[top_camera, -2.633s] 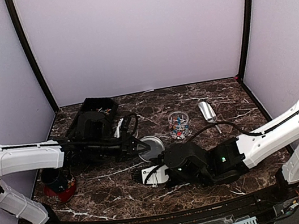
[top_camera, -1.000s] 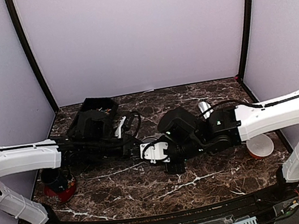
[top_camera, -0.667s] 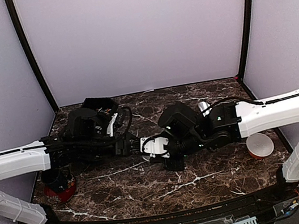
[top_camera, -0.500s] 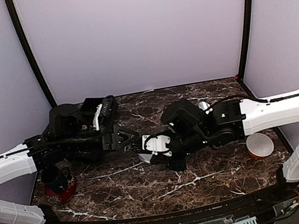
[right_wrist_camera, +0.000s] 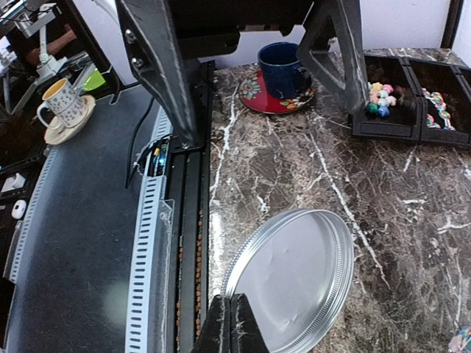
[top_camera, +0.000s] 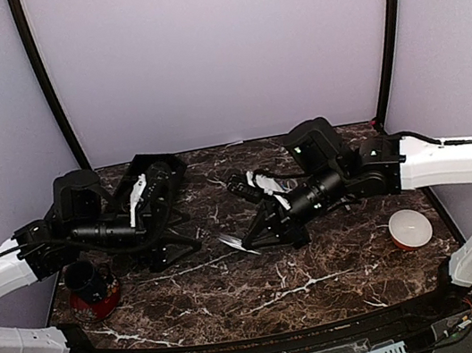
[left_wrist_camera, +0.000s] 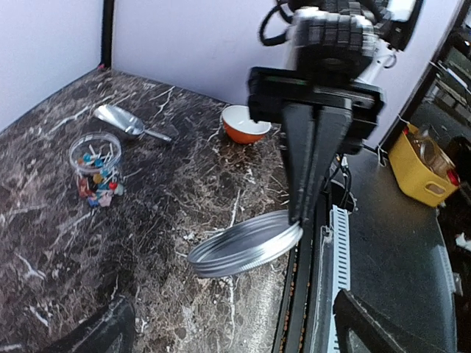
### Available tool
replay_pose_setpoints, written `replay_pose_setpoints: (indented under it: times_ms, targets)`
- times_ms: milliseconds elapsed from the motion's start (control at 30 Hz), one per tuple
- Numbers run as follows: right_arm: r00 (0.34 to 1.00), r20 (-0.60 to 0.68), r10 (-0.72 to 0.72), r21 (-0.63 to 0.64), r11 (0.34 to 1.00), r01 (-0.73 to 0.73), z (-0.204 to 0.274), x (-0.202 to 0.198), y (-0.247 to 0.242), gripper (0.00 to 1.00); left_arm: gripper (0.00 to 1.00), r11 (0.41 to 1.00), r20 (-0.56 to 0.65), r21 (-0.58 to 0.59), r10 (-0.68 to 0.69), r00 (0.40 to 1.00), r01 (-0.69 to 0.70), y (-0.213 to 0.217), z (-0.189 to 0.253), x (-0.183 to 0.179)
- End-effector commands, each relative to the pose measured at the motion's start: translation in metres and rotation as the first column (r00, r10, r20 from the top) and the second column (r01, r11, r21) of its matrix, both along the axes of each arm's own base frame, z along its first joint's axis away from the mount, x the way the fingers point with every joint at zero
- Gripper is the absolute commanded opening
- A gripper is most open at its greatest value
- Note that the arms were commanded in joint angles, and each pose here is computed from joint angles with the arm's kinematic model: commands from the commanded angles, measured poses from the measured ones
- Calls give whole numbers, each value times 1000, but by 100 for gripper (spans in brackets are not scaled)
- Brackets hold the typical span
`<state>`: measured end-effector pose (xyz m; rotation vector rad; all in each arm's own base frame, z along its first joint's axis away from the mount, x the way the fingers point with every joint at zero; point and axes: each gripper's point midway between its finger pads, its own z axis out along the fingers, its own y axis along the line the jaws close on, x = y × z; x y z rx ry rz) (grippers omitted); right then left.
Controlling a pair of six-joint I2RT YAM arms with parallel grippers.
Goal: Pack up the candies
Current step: Pass from the left arm to the right, then pass from the right arm to the left
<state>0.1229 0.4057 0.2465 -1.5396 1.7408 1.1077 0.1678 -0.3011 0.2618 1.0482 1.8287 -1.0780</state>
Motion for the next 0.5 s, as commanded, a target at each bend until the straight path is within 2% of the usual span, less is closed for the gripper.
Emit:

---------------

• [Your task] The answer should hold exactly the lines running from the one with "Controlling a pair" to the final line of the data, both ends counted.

• [Response to the task]
Controlling a pair of six-joint I2RT YAM arms with parallel grippers.
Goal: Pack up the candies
Current step: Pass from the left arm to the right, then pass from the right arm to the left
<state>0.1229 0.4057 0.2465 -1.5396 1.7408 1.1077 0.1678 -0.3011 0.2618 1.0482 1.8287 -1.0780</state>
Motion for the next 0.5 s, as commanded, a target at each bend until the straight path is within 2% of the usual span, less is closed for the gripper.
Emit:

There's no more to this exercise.